How a leader inspires change

Transformation can happen through example and inspiration

playing-piano.jpg

My mouth hangs open. I can't believe the words my new piano teacher just said after I finish playing my favorite piece for him. "You slide your fingers well over the keyboard. . . But you don't play." All the excitement and anticipation I have been feeling about starting piano lessons with a pupil of the great pianist Claudio Arrau seems to disappear as if someone had punch a balloon and all the air had escaped.

The year is 1968. The place is Santiago de Cuba. Raúl Estevanel was once a popular concert pianist in Cuba and outside of the country. Now, he vegetates at home, teaching piano lessons to whomever is not afraid to cross his doorway and be labeled counterrevolutionary. There's no place in Communist Cuba for a concert pianist trained in the USA with a sexual identity that makes him even more of a Pariah in a society that frowns on plurality.

I'm young and full of pride with my accomplishments. After all, I have been playing the piano for 8 years, and think I do it very well, if I may say so myself. I'm eager to show him what I can do. Apparently he's not impressed. How is that possible? All my friends seem to be!

And then he says: "let me show you what I mean". He takes my place at the piano bench. He has not played more than half a page when I can see exactly what he means. His are the hands and soul of a master. The notes sing and soar. I can see not only notes, but a whole landscape of feelings and pictures. I can hear the joy of the piece contrasted with the tears of deep suffering. Even my 16 year old heart is moved.

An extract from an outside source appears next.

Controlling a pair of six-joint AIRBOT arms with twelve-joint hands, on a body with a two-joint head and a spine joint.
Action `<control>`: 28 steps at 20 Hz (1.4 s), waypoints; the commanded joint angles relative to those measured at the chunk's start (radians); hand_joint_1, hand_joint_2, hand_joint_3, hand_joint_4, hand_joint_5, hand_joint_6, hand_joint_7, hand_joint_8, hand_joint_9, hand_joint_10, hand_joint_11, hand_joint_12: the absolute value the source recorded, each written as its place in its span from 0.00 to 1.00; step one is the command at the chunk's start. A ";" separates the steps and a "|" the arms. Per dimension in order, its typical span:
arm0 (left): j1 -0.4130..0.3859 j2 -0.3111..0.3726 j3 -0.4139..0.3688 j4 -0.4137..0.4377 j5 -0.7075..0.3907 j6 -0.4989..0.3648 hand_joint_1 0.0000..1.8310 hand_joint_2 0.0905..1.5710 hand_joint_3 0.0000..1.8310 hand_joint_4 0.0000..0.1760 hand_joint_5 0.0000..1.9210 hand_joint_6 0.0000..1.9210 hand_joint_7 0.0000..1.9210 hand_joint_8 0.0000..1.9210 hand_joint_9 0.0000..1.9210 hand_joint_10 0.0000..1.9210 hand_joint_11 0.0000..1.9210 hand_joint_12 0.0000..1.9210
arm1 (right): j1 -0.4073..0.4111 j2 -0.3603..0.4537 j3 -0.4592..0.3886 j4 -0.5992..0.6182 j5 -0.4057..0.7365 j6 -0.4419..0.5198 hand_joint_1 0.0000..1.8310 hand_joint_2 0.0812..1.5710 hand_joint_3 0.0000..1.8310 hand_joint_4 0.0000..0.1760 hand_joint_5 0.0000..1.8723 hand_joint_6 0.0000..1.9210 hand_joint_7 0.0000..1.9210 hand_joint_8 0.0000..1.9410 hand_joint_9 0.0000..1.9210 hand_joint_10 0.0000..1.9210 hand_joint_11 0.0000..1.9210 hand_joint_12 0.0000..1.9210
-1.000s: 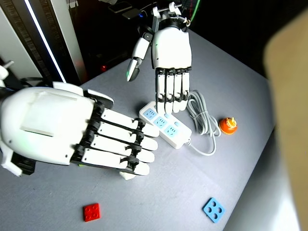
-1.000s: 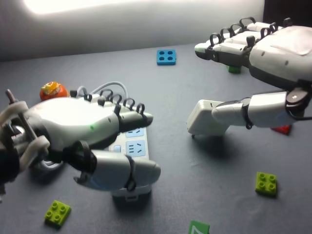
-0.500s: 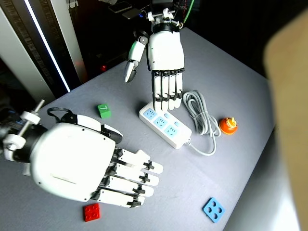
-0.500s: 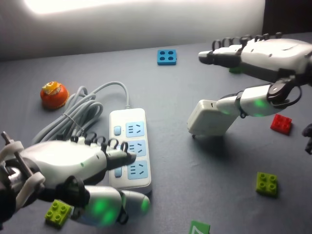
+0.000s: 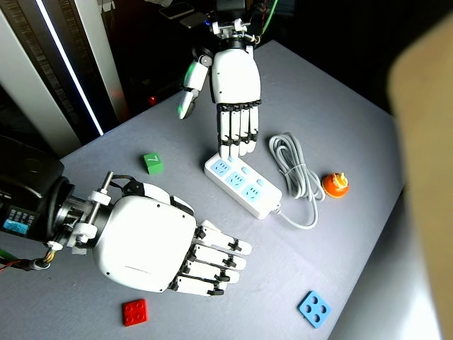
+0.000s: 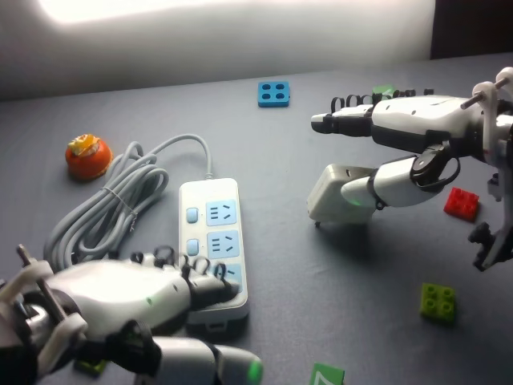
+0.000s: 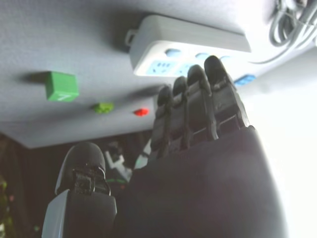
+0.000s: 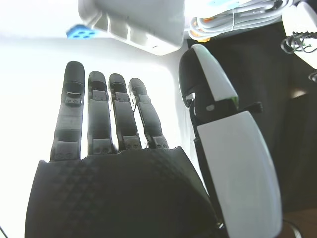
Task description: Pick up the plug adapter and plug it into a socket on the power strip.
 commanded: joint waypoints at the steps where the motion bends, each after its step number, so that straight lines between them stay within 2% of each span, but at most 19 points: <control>1: -0.007 -0.005 0.001 0.027 -0.011 -0.018 0.00 0.77 0.00 0.00 0.08 0.00 0.08 0.00 0.08 0.00 0.00 0.23 | 0.004 0.000 0.005 -0.004 0.042 0.004 0.40 0.82 0.01 0.00 0.05 0.00 0.05 0.00 0.05 0.00 0.00 0.27; 5: -0.015 -0.033 0.008 0.057 0.018 -0.035 0.00 0.78 0.00 0.00 0.08 0.00 0.07 0.00 0.07 0.00 0.00 0.21 | -0.014 -0.018 0.020 -0.001 0.034 0.004 0.44 0.80 0.00 0.00 0.06 0.00 0.06 0.00 0.07 0.00 0.00 0.32; 8: -0.009 -0.046 0.013 0.066 0.016 -0.035 0.00 0.78 0.00 0.00 0.07 0.00 0.07 0.00 0.07 0.00 0.00 0.22 | -0.018 -0.030 0.042 0.016 0.033 0.004 0.42 0.81 0.00 0.00 0.06 0.00 0.06 0.00 0.07 0.00 0.00 0.31; 9: -0.007 -0.049 0.014 0.066 0.014 -0.035 0.00 0.77 0.00 0.00 0.08 0.00 0.08 0.00 0.08 0.00 0.00 0.24 | -0.020 -0.033 0.047 0.016 0.031 0.004 0.44 0.81 0.00 0.00 0.05 0.00 0.06 0.00 0.06 0.00 0.00 0.29; 13: 0.005 -0.068 0.039 0.066 0.002 -0.035 0.00 0.78 0.00 0.00 0.07 0.00 0.07 0.00 0.07 0.00 0.00 0.22 | -0.034 -0.054 0.076 0.016 0.009 0.003 0.43 0.80 0.00 0.00 0.05 0.00 0.05 0.00 0.06 0.00 0.00 0.31; 14: 0.011 -0.075 0.046 0.066 0.001 -0.031 0.00 0.78 0.00 0.00 0.07 0.00 0.07 0.00 0.07 0.00 0.00 0.22 | -0.035 -0.058 0.082 0.016 0.008 0.003 0.47 0.78 0.00 0.00 0.07 0.00 0.07 0.00 0.08 0.00 0.00 0.33; 17: 0.031 -0.086 0.046 0.066 0.003 -0.017 0.00 0.78 0.00 0.00 0.08 0.00 0.07 0.00 0.07 0.00 0.00 0.24 | -0.038 -0.069 0.098 0.016 0.004 0.003 0.46 0.78 0.00 0.00 0.07 0.00 0.06 0.00 0.07 0.00 0.00 0.32; 22: 0.068 -0.079 0.024 0.066 0.018 -0.013 0.00 0.78 0.00 0.00 0.09 0.00 0.08 0.00 0.08 0.00 0.00 0.27 | -0.042 -0.089 0.113 0.016 -0.007 -0.015 0.42 0.80 0.00 0.00 0.06 0.00 0.06 0.00 0.06 0.00 0.00 0.31; 25: 0.087 -0.071 0.012 0.066 0.038 -0.005 0.00 0.78 0.00 0.00 0.08 0.00 0.08 0.00 0.08 0.00 0.00 0.24 | -0.041 -0.099 0.122 0.016 -0.006 -0.015 0.46 0.80 0.00 0.00 0.07 0.00 0.07 0.00 0.07 0.00 0.00 0.32; 26: 0.088 -0.070 0.012 0.066 0.039 -0.005 0.00 0.78 0.00 0.00 0.08 0.00 0.08 0.00 0.07 0.00 0.00 0.22 | -0.041 -0.102 0.124 0.016 -0.006 -0.016 0.44 0.80 0.00 0.00 0.08 0.00 0.08 0.00 0.08 0.00 0.00 0.36; 28: 0.086 -0.070 0.016 0.066 0.039 -0.005 0.00 0.78 0.00 0.00 0.09 0.00 0.08 0.00 0.08 0.00 0.00 0.22 | -0.040 -0.108 0.131 0.016 -0.006 -0.017 0.42 0.81 0.00 0.00 0.07 0.00 0.07 0.00 0.08 0.00 0.00 0.34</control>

He stops in the middle of a passage and says, now you do it. Me? How can I bring to it the same pathos, the same mastery. He sees the doubtful expression on my face and gives me the first valuable lesson of many. "You don't have to do it exactly like me. You are you. Just reach down deep inside you and feel it. Don't just play the notes. Let them talk to you. Feel them. Then, share them with the world."

Really? Is it that easy? I take a deep breath and do what he asks. And a miracle seems to happen. The piece is transformed. Now it's alive. Not perfect. No. That will come after hard work, after he patiently shows me how to clean up passages and examine meanings. After I spend 4-6 hours every day polishing, falling more in love with the music, forgetting the confines of a place without liberties, and going into a world well beyond political restrictions.

That was the beginning of the journey.

The beginning of growing up.

The beginning of understanding the power of a leading conversation! 

Remember. . .

Your example and inspirational coaching are the most powerful tools for developing your people.

This Labor Day remember that Coaching is powerful!